For Dataset1, a relational table makes sense given the unique integer key. Dataset2’s need for semi-structured bulk data and custom visuals points to a lake database. Dataset3 should be a data warehouse item for the row-based window functions during bulk load.
For Dataset1, a relational table seems the best pick since it has a unique integer primary key and direct incremental values. It fits the structured, row-based data model perfectly. Dataset3 clearly aligns with a data warehouse item because of the bulk load and use of windowing functions, which are typical in warehouse scenarios. Dataset2 is tricky but since it involves semi-structured data and bulk transfer handled in one process, plus custom visuals only for development mode, a lake database seems appropriate. It supports semi-structured data well and allows flexible transformations without
For Dataset1, a relational table fits since it has a unique integer key starting at 1. Dataset3 is best as a data warehouse item due to bulk loading and row-based window functions. Dataset2 seems like a lake database given the semi-structured bulk data and dev-time visuals.

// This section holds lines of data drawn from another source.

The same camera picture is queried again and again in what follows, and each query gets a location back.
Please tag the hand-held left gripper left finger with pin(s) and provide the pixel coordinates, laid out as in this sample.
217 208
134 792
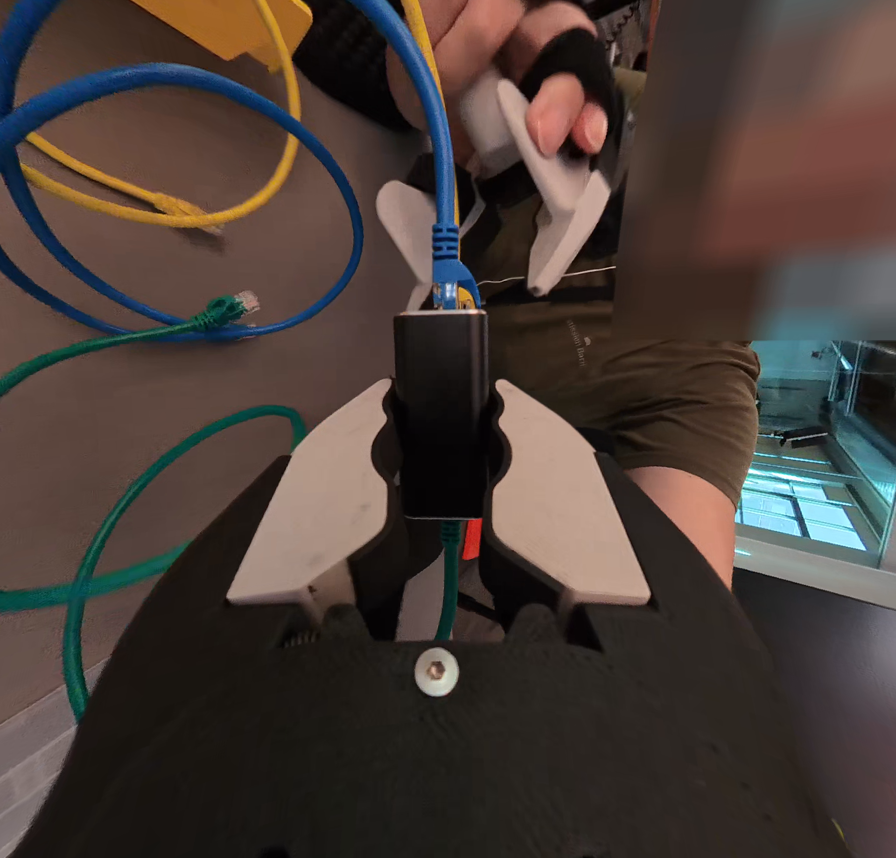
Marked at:
301 515

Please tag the person's right hand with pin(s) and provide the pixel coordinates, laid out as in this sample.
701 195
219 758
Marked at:
462 39

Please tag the black network switch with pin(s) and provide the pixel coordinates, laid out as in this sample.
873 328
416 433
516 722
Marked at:
441 417

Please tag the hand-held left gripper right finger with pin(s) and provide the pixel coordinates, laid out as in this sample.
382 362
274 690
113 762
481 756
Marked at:
567 515

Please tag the person's olive clothing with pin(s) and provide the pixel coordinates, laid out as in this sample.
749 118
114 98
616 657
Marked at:
560 396

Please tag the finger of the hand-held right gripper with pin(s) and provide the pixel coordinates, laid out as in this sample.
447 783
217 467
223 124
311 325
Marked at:
406 235
570 235

Dataset1 looks like a relational table, Dataset2 fits lake database, Dataset3 suits data warehouse.
Datasets 1 and 3 are clearly tables, only Dataset2 fits a lake database scenario.
This one seems pretty straightforward. For Dataset1, a relational table should work since it has a unique integer key. Dataset2 might fit best with a lake database for semi-structured bulk data and custom visuals. Dataset3’s bulk load with window functions looks like a dedicated warehouse table.